The doll opened her mouth and rolled her eyes. The jaws opened and closed soundlessly. Her little legs began kicking. The long pretty evening gown she was wearing became ripped and torn with the angry and frantic movements.
“Stop it!” the man yelled. “I command you to stop this immediately!”
The doll continued its silent, frantic strugglings.
In a fit of rage, the man grabbed the doll’s head in his big hand and squeezed. The head was crushed within the powerful fingers. Blood and brains and fluid oozed out of the mashed head. The doll trembled once and then was still in the man’s hand.
“Foolish, foolish girl,” he said.
Still holding the bloody doll, he rose from the workbench and found a sack, dropping the doll into it. He thought for a few moments. He had several failures over the past weeks. It was time to take them all out to the old place. Out in the country.
* * *
Jay pushed open the office door and stepped into the air-conditioned coolness. He did not know the young lady behind the receptionist’s desk, but she looked faintly familiar.
Family resemblance, he concluded.
She asked if she could help him, appraising him with her eyes. Not unfriendly eyes, but not flirty ones.

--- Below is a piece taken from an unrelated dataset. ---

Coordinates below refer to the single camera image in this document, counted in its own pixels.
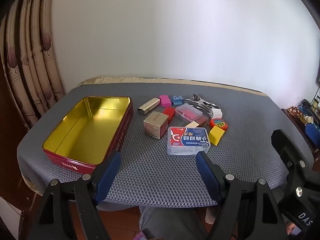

“Jay Clute. To see Mr. Fletcher.”
She smiled brightly. “Oh, sure. You gonna sell that big ol’ haunted house, Mr. Clute?”
Jay returned the smile. So the rumor still persisted. Rumor? No, more than that. After that night, Jay just wasn’t sure.
Then he realized that she was not talking about the old Clute house in the country, but about his Aunt Cary’s house here in Victory. Well, Jay wasn’t too sure of that place, either. Not after his experiences in the attic.